Logarithms aside, the rule of thumb is this: divide 70 by percentage of growth per year to know how many years it takes for a given quantity to double.
For example: if something grows one percent per year, its doubling time measured in years is 70 divided by one, which is 70 years. In 140 years, it will be four times as much. In 210 years, eight times as much. And so on. Other example: if something grows two percent per year, its doubling time is 70 divided by two, so 35 years. In 70 years the amount is a fourfold of the initial value. In 105 years its eight times as large. In 140 years: 16 times. In 205 years: 32 as much.
You may have become bored by this second example, but think again! A seemingly slight difference between one and two percent growth per year means a huge difference in numbers after just about 205 years!
This pattern is not complex. It is really, really simple. But it has some very ´complex´ consequences if you consider population, energy, food, and environmental effects.

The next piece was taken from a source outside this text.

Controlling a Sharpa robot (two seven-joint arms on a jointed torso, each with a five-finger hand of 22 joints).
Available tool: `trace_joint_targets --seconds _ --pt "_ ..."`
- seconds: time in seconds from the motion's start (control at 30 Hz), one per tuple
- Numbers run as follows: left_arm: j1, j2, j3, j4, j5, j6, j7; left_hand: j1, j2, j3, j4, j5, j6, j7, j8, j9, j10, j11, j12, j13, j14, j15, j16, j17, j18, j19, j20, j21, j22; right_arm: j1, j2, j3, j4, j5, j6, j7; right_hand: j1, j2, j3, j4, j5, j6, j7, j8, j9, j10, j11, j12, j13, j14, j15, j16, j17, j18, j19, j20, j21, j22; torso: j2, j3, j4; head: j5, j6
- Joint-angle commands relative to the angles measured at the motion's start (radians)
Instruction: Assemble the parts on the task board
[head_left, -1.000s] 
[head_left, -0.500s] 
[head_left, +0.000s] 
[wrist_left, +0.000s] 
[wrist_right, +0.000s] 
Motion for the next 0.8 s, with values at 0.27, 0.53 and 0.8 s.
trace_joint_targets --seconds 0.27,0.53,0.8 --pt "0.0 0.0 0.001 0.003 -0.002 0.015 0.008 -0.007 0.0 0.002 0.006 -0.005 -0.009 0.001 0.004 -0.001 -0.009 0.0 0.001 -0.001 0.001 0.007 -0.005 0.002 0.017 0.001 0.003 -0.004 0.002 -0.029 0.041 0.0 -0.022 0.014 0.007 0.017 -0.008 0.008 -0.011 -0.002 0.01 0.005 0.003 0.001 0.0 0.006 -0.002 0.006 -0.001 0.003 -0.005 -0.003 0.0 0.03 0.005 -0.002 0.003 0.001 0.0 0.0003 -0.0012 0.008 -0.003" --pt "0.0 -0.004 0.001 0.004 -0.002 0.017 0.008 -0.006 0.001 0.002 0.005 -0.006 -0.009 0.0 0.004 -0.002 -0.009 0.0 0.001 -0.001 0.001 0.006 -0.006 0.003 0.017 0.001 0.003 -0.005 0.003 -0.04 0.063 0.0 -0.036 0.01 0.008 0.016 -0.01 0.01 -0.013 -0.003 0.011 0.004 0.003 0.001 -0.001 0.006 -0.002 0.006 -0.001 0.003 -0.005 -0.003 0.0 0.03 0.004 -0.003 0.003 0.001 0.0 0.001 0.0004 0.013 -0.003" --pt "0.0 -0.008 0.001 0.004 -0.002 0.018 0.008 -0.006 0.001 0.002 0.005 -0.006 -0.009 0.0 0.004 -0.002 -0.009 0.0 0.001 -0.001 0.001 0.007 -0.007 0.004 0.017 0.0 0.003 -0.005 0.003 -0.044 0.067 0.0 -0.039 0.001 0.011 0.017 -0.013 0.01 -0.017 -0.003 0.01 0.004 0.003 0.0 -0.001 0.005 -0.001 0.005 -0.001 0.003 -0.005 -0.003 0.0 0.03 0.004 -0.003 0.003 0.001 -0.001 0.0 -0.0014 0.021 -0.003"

The primary reason for these complex consequences is that growth of population, and of energy and food consumption, and of the environmental effects of all of these, take place on and in a world – our earth – that’s limited. That, in my opinion, is the fundamental flaw of all growth ´philosophies´ which have dominated corporate and governmental thinking for so long. Growth as preached is not sustainable, and to understand that you don´t need a degree, just elementary school math.